In my run of Maze of the Blue Medusa, the initial quest giver was Twisted Wrought Iron, a kenku and master forger. Session zero was a meeting where the party had been summoned and we went around the group with the question “what favour did Twisted do for you that means you own him one?” We kept going around the group and iterating on each others backstories until everyone had a good reason to need to do this job. And, many of the characters “realised” they knew each other too.

Duty calls. What ever the character’s backstory, they lived in a full world before. There’s certainly going to be some person in their lives which you as the DM can exploit. Nobles are often sent off on jobs by their higher ups, and there’s little they can do about it. Holy people are sent on missions.

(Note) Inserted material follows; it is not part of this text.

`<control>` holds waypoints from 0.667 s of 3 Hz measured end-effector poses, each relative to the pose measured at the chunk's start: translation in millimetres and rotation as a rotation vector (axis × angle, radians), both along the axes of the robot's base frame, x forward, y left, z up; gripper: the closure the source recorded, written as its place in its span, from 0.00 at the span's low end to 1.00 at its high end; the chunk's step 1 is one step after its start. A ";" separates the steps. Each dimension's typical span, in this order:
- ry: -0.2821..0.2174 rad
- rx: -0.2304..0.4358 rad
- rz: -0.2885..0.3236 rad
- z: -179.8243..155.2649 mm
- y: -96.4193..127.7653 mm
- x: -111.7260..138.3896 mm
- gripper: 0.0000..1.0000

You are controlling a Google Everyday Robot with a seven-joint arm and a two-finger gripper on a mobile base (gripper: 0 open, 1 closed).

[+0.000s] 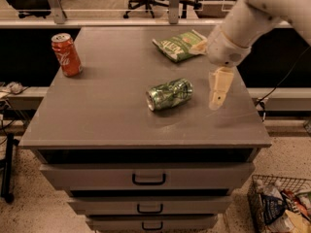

Remember to ask them how that conversation went, and to describe the authority figure that sent them. That’s some meaty plot there!

Factions are a big deal across the Forgotten Realms, and outside of Faerun you’ll find plenty of allegiances and secret groups. Getting your PCs to join or align with one of these makes plot hooks very easy.

“You’re not the first party we’ve sent on this quest”. You can put this into any adventure with little modification. The buy in here is easy: your sister was in that first party! When the party eventually find the butchered remains of their loved ones, they have a sudden and equally powerful revenge or justice motive.

How did your last adventure go? This may be a brand new character, but this might not be there first adventure. This is a good way to have characters in the group already know each other too. Whatever they say, try to work in a hint towards this adventure. Maybe it was all leading to this, right now.

DMs, note: You don’t have to improvise everything. Get the players to help out.
Finding the character buy-in should be a process the entire group is taking part in. You don’t have to look like a master improvisor. Listen to what your players are hoping to play and lean into that. Let them create whole narratives that are happening outside of the story you’re hoping to tell. Feed off of that, and try to bring it into the adventure.
They’ll be surprised and excited when you ask them “can you tell me more about this god you worship? are they popular? are they the main god of the realm?”

Published adventure hooks. Most 5e adventures, certainly all the published ones, have an ‘adventure hooks’ and/or a ‘backgrounds’ section. These shouldn’t be shrugged at and there’s a lot to be learned in them. One in Elemental Evil picks a villain from the adventure and puts the PC specifically on a quest to hunt the villain down. (Since you’re here, you may as well finish what you started and carry on with the adventure!) Storm King’s Thunder describes how to get PC’s from their previous adventures to the story of the giants.